Here is one of the things I worked on -- what will be a large piece in my topographical map series.  It's a reverse applique process and although you can't see them here in this shot, there are lots of sewn lines and I'm in the process of cutting away layers of fabric to reveal different layers beneath.  It's a phase of somewhat tedious work but it's enjoyable and there's a sense of mystery and discovery, as I can't predict what things will look like exactly as the patterns and color splotches on the hand-dyed and batik fabrics reveal themselves in different ways.



Here is another thing I worked on at the retreat -- I pieced all of these small blocks (4.5 inches each) on the first day in a bout of improvisational piecing.  I sure enjoyed making these blocks and found that I got lots of ideas for bigger designs from the serendipity of the small pieces going together.  I've gotten all of the blocks assembled and have ideas for borders and stitching .  I consider this another adventure in just diving in with no sense of plan or imagined image.  I don't usually work this spontaneously but I sure had fun doing it.



You mentioned those Danny Gregory books.  I like those a lot.  And it sound like using those and trying out his style of illustrated journal keeping has confirmed for you what your own journal style is.  That's a very good discovery!

I mentioned that I'd signed up for an online class (through the Joggles.com site) with Jane Lafazio on sketching and watercolor painting for mixed media journaling.
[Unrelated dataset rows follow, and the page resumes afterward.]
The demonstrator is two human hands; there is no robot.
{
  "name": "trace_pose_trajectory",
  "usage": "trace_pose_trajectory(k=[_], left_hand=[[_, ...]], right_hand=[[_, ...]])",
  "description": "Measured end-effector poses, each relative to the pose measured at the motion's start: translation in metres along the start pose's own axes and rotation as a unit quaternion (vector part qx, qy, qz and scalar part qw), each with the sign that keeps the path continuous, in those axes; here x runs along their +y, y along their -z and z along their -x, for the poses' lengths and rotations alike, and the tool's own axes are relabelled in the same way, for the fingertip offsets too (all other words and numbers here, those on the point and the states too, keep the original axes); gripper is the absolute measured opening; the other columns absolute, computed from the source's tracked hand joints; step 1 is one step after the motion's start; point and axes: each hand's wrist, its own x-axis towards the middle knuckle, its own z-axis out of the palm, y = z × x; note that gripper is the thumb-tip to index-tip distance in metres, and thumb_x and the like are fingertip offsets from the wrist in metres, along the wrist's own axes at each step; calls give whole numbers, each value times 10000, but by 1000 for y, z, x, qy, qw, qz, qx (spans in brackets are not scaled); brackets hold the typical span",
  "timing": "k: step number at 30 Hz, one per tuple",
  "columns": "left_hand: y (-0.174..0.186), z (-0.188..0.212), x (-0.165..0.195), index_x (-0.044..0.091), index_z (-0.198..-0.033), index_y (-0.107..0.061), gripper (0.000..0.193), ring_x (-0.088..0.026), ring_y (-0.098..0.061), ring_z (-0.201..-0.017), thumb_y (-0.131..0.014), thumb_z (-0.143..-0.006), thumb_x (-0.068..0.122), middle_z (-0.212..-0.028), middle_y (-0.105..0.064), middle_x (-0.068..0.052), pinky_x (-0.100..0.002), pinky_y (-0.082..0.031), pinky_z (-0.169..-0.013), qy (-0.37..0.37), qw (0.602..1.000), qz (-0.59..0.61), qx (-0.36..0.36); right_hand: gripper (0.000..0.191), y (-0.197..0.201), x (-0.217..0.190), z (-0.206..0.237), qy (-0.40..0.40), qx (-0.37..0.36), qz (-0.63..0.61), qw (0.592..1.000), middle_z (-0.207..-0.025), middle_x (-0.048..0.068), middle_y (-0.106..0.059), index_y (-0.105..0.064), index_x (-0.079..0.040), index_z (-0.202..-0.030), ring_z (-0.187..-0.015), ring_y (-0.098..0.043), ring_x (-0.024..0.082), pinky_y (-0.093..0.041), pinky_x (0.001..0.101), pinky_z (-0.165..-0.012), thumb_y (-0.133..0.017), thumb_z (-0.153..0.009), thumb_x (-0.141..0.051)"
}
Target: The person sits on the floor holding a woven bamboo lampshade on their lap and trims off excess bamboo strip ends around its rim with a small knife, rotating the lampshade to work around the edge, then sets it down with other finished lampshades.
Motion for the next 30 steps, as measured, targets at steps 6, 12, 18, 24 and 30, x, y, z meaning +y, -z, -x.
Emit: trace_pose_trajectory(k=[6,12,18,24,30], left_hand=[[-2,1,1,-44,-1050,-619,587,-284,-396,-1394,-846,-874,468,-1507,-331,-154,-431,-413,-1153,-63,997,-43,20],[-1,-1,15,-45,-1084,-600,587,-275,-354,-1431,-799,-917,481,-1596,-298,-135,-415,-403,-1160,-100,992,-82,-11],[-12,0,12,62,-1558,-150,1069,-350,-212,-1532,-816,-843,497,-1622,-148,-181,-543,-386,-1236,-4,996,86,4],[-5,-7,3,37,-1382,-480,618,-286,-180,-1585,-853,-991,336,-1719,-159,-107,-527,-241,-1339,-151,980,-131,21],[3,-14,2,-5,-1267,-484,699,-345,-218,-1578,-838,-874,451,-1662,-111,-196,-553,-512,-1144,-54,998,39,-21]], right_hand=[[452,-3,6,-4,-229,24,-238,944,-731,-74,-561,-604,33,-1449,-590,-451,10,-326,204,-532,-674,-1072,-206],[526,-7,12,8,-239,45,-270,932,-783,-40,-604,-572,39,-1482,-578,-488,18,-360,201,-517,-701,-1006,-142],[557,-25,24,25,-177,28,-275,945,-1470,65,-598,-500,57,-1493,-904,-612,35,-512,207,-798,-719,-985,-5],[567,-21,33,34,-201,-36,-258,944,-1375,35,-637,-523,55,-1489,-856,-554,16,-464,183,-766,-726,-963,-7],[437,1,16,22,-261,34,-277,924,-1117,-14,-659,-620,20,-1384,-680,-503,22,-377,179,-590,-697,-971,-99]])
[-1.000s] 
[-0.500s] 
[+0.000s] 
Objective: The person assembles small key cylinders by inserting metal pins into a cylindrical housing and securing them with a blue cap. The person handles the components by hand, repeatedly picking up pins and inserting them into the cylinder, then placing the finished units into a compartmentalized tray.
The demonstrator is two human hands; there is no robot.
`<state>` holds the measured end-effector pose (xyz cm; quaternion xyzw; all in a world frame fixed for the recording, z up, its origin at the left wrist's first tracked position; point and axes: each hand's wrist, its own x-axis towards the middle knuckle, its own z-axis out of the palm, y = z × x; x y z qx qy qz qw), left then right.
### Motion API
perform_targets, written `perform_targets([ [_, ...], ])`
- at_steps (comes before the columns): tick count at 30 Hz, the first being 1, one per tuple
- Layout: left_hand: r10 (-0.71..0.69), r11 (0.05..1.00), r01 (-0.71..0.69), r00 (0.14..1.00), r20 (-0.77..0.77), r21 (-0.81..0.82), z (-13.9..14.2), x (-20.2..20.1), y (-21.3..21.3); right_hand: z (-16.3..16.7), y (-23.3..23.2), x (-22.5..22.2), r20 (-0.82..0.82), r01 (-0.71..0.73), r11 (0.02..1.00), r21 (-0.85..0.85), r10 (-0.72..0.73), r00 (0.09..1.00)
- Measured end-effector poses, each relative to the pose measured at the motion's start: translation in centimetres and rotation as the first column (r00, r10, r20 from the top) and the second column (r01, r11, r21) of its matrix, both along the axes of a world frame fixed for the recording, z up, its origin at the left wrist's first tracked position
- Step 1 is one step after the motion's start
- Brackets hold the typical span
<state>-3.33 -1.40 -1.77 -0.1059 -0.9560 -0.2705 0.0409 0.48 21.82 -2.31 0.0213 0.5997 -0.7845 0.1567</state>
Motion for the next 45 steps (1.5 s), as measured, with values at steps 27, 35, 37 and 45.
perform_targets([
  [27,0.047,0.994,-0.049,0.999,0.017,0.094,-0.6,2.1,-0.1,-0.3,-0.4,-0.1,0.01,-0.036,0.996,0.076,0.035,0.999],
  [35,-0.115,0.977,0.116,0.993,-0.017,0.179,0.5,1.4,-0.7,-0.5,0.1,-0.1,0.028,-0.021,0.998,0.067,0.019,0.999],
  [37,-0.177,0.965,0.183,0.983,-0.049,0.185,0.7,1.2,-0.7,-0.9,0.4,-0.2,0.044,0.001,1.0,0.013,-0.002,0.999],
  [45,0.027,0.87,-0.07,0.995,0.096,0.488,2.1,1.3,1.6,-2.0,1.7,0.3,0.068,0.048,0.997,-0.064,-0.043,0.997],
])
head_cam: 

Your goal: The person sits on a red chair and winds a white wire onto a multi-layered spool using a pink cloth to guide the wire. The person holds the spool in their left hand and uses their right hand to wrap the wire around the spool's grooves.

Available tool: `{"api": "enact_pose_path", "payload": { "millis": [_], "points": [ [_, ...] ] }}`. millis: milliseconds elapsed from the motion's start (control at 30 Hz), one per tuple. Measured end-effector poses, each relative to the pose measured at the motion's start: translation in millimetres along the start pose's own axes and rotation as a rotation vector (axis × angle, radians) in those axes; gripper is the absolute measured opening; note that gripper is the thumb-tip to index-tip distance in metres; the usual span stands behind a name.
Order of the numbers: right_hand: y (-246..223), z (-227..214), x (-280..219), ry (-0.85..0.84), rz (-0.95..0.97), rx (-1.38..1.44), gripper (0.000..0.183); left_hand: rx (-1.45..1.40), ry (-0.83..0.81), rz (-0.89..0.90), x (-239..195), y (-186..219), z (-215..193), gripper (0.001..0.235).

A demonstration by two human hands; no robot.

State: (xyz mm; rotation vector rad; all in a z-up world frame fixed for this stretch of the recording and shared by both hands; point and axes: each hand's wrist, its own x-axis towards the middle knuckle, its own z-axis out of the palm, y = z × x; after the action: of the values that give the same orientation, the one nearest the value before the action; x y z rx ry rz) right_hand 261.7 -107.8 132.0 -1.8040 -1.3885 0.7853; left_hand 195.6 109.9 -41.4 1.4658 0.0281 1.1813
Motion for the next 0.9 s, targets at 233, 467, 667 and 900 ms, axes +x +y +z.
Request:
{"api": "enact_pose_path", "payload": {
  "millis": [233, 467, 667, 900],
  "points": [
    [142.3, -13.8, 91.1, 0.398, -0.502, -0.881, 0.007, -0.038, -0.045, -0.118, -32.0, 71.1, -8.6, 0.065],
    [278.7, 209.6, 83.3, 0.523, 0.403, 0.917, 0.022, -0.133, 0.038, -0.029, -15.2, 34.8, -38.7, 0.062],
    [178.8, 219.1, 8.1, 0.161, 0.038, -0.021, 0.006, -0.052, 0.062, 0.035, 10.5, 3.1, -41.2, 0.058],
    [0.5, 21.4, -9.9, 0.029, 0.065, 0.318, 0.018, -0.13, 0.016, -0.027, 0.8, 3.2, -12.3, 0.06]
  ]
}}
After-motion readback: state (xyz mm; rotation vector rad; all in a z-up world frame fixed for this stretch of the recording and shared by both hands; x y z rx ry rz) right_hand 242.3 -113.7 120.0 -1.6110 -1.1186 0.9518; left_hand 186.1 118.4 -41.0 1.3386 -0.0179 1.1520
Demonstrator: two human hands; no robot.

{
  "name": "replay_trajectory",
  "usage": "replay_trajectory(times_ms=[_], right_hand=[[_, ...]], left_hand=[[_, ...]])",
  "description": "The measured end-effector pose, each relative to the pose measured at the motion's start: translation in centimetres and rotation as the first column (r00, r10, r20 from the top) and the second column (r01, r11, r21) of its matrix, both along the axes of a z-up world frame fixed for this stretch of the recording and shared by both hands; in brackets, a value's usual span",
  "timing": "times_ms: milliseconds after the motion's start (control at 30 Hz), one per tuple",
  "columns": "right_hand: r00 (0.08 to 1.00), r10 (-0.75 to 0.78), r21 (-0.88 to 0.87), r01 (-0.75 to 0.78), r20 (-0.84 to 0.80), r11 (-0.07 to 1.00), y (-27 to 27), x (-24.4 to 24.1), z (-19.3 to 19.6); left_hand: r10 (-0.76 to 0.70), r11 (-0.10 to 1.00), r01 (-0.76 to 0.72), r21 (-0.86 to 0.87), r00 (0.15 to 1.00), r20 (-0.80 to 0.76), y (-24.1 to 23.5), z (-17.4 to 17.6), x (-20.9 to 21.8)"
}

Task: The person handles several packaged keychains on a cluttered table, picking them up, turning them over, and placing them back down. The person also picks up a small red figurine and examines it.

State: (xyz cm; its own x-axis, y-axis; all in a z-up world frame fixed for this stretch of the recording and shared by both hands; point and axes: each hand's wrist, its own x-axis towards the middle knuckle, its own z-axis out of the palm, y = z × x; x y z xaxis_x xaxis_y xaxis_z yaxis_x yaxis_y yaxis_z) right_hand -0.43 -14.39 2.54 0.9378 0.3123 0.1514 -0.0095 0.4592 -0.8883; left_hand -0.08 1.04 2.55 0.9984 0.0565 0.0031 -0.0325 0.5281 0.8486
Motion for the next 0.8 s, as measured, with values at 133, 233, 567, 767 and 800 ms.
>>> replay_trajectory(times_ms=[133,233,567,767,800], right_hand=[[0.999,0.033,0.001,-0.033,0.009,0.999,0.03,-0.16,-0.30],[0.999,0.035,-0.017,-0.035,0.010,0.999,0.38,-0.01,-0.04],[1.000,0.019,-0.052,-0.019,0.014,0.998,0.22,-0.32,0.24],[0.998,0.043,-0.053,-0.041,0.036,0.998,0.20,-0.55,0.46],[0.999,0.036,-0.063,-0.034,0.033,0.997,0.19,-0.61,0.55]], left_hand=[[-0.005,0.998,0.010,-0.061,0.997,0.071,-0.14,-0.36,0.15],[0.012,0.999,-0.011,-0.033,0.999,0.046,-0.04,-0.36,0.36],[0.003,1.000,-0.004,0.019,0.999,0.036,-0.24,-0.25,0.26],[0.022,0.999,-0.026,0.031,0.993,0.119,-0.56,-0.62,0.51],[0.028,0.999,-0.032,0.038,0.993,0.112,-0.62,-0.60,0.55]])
What prompted me to do this had more to do with wanting to get into the habit of incorporating color (via pencil or watercolor) in my journals more.  Like you, I'm drawn to beautiful illustrated journals but my goal isn't so much to start keeping one as it is to incorporate the practices into the type of journal keeping I already do.

So far, our week's task has been to draw everyday objects, and using loose watercolor to add color.  I've been doing a small sketch/painting each day, and while I see that my skills need some work, I really like the meditative aspect of LOOKING at something and remembering to draw or paint what I SEE instead of what I THINK I see.  This is harder to do than one would think.

For example, I worked with this bottle of wine yesterday (hey, we live in Wine Country.  Wine is an every day object.)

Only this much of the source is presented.